**TASK ITEM**
What lines in the material hold the string "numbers"? Copy out each of them.

**EXTRACTED MATERIAL**
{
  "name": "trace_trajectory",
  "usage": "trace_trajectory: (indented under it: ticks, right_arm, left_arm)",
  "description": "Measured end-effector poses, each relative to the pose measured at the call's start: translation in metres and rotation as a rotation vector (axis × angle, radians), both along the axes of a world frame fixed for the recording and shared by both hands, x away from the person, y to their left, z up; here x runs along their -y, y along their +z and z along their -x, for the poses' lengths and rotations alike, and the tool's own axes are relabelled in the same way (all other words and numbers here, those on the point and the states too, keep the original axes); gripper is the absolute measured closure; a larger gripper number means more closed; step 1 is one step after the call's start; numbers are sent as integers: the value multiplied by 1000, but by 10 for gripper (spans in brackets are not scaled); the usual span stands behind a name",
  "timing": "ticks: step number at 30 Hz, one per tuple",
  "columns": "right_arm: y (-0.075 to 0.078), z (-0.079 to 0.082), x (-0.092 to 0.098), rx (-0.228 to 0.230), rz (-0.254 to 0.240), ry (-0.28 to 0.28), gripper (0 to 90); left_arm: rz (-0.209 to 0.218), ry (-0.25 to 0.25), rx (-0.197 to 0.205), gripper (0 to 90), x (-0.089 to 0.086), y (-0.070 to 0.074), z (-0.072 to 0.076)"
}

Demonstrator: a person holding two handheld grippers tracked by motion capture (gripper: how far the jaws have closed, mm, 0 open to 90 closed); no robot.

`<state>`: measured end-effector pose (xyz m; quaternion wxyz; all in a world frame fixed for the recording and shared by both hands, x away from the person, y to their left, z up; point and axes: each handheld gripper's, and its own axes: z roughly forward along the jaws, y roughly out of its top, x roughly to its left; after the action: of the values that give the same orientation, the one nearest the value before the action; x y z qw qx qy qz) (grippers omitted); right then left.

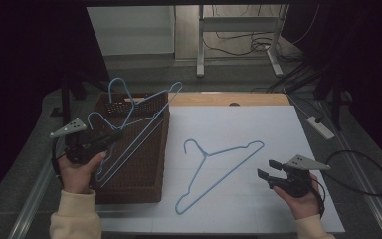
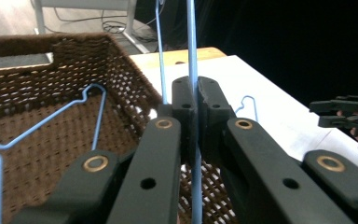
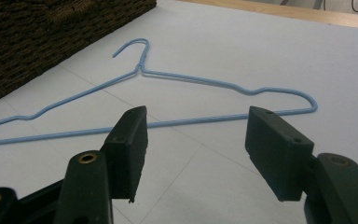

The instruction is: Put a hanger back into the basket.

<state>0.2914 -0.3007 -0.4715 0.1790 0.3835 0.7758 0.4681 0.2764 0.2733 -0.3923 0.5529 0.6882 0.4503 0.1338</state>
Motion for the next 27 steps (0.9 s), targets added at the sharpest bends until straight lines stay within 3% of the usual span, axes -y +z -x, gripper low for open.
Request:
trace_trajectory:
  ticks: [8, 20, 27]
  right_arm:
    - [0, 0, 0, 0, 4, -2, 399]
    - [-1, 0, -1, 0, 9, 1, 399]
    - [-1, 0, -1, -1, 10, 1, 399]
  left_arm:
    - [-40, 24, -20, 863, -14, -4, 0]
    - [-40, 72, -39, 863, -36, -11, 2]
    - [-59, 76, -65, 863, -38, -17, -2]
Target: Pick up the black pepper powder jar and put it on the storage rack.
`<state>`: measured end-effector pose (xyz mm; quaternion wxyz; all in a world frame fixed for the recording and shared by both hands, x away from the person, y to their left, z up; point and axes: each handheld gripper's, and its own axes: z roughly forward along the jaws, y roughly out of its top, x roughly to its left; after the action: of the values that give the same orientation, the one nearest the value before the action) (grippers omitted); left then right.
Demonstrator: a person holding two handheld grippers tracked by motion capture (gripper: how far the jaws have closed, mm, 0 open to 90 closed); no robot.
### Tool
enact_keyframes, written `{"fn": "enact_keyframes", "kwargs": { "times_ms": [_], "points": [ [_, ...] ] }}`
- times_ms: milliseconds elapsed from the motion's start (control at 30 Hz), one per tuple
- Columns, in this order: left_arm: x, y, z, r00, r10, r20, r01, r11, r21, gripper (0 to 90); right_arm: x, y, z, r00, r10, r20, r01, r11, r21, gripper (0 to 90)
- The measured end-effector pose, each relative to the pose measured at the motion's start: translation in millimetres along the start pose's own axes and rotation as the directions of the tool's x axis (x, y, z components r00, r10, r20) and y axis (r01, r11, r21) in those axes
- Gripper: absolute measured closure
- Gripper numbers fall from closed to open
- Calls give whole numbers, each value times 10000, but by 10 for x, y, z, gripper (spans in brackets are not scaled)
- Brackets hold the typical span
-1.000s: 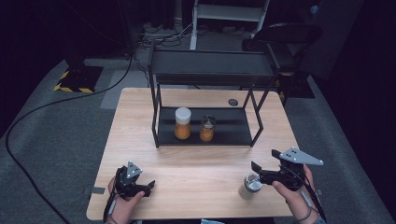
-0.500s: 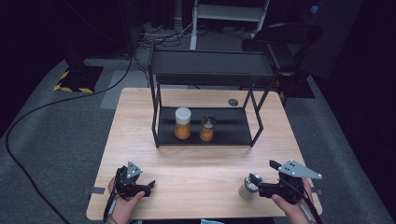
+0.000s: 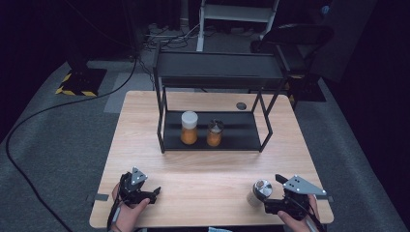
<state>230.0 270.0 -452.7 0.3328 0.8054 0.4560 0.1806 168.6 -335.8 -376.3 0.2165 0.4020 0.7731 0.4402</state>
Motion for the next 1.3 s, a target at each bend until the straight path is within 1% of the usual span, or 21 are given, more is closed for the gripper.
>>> {"fn": "enact_keyframes", "kwargs": {
  "times_ms": [133, 267, 400, 567, 700, 967, 1067, 1200, 1300],
  "points": [
    [0, 0, 0, 10000, 0, -2, 0, 10000, 0, 50, 24, -53, 44, 9998, -171, 99, 170, 9998, 115, 93],
    [0, 0, 0, 10000, 0, -1, 0, 10000, 1, 50, 10, -119, 99, 9999, -93, 94, 91, 9998, 197, 93],
    [0, 0, 0, 10000, 0, -1, 0, 10000, 1, 49, -23, -166, 174, 10000, 9, 68, -12, 9990, 452, 94],
    [0, 0, 0, 10000, -1, -1, 1, 10000, -1, 49, -49, -213, 238, 9999, 102, -2, -102, 9981, 607, 101],
    [0, 0, 0, 10000, -1, -1, 1, 10000, 0, 49, -56, -239, 277, 10000, 68, -48, -65, 9977, 678, 110],
    [0, 0, 0, 10000, 1, -1, -1, 10000, 2, 49, -79, -309, 356, 9999, 160, -21, -157, 9964, 829, 143],
    [0, 0, 0, 10000, -2, 0, 2, 10000, 0, 50, -97, -338, 382, 9998, 148, -115, -137, 9961, 869, 161],
    [0, 0, 0, 10000, 0, 0, 0, 10000, 0, 49, -94, -357, 429, 9997, -57, -222, 79, 9950, 1000, 203],
    [1, 0, 0, 10000, -5, 3, 5, 10000, 0, 49, -79, -375, 458, 9996, -227, -190, 245, 9944, 1027, 296]
  ]
}}
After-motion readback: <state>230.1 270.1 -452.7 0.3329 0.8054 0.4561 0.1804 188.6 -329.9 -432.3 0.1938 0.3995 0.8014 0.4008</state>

**RESULT FOR THIS EXERCISE**
  "description": "Measured end-effector poses, each relative to the pose measured at the call's start: translation in metres and rotation as a rotation vector (axis × angle, radians), both along the axes of a world frame fixed for the recording and shared by both hands, x away from the person, y to their left, z up; here x runs along their -y, y along their +z and z along their -x, for the poses' lengths and rotations alike, and the tool's own axes are relabelled in the same way (all other words and numbers here, those on the point and the states too, keep the original axes); gripper is the absolute measured closure; a larger gripper number means more closed; step 1 is one step after the call's start; numbers are sent as integers: the value multiplied by 1000, but by 10 for gripper (spans in brackets are not scaled); the usual span stands behind a name",
- Gripper numbers fall from closed to open
- Calls give whole numbers, each value times 10000, but by 10 for x, y, z, gripper (spans in brackets are not scaled)

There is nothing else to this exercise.